Genoa-Liverpool 1992
Fonte foto: sito web ufficiale Genoa CFC

“Lo ricordo come fosse ieri – avrebbe raccontato Aguilera a 24 anni da quella partita – quando entrai in campo fu l’unica volta che ebbi paura di giocare una partita in venti anni di carriera. Mi tremavano le gambe e sentivo il pubblico ad un passo dal terreno di gioco tifare a squarciagola. Era una vera e propria bolgia, ma riuscimmo con una grande prestazione a battere il Liverpool.
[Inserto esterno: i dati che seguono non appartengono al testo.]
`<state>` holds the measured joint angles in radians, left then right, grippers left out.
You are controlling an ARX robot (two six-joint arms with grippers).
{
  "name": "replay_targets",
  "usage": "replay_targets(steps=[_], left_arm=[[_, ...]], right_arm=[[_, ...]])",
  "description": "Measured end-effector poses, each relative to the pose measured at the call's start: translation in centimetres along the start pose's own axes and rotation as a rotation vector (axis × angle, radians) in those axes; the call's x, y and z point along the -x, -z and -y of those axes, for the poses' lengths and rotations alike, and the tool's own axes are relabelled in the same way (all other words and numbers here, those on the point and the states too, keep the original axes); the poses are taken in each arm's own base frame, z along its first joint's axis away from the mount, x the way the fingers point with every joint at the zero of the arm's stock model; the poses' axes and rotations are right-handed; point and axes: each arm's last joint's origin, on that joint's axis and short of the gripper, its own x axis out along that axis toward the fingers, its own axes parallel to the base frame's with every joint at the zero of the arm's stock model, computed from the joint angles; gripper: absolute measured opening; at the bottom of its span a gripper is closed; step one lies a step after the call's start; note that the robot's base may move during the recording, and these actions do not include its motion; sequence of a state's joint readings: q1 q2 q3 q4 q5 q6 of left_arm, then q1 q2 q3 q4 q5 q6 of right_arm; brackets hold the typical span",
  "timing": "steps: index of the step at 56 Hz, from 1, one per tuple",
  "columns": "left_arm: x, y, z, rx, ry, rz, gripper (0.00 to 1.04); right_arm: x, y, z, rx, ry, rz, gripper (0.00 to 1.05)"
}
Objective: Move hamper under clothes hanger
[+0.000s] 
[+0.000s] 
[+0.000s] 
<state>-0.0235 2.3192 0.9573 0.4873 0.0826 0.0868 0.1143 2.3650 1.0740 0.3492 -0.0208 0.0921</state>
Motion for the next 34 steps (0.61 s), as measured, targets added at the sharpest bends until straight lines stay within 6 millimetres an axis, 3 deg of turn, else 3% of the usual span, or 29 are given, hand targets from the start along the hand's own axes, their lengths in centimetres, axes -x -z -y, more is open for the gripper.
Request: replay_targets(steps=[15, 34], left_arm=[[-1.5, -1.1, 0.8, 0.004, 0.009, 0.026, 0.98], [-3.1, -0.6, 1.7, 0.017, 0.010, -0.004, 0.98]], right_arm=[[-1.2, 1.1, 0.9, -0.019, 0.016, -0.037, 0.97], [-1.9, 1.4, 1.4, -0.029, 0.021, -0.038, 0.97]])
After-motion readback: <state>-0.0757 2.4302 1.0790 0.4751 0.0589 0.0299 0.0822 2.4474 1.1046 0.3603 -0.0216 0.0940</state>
Quel Genoa fu la prima squadra italiana ad espugnare Anfield Road. Uscimmo tra gli applausi di tutti i tifosi inglesi e quando succedono queste cose, non puoi non amare il calcio”. Stesso pensiero di Mario Bortolazzi, intervistato da PianetaGenoa1893.net: “Ricordo il tifo frastornante della Kop. Nonostante il pubblico cantasse per trascinare la propria squadra alla vittoria, noi trasformammo tutta quella carica in nostro favore, anziché intimorirci. Noi giocammo a viso aperto. I Reds in casa, come tutte le altre squadre inglesi, giocavano sull’aggressività e sul calore del pubblico. La nostra bravura fu anche nell’esaltarci nella situazione avversa”. Esaltazione fiera. E poco importa che la gioia fosse stata effimera. La doppia vittoria sul Liverpool, quell’aggregato di 4-1, inorgoglisce ed emoziona. “Una pagina di Genoa – l’ha ricordata qualche tempo fa il sito ufficiale rossoblù – scritta nei cuori e nelle menti di chi c’era, di chi l’ha vista in tv e se l’è fatta raccontare”. Che prosegue: “Genova e Liverpool come avamposti di lotte operaie. Di porti vissuti sull’onda delle crisi e nei bacini delle rinascite. Di gente fiera con la passione del football. Diffidare da chi dice che le favole non esistano. Quella fu”.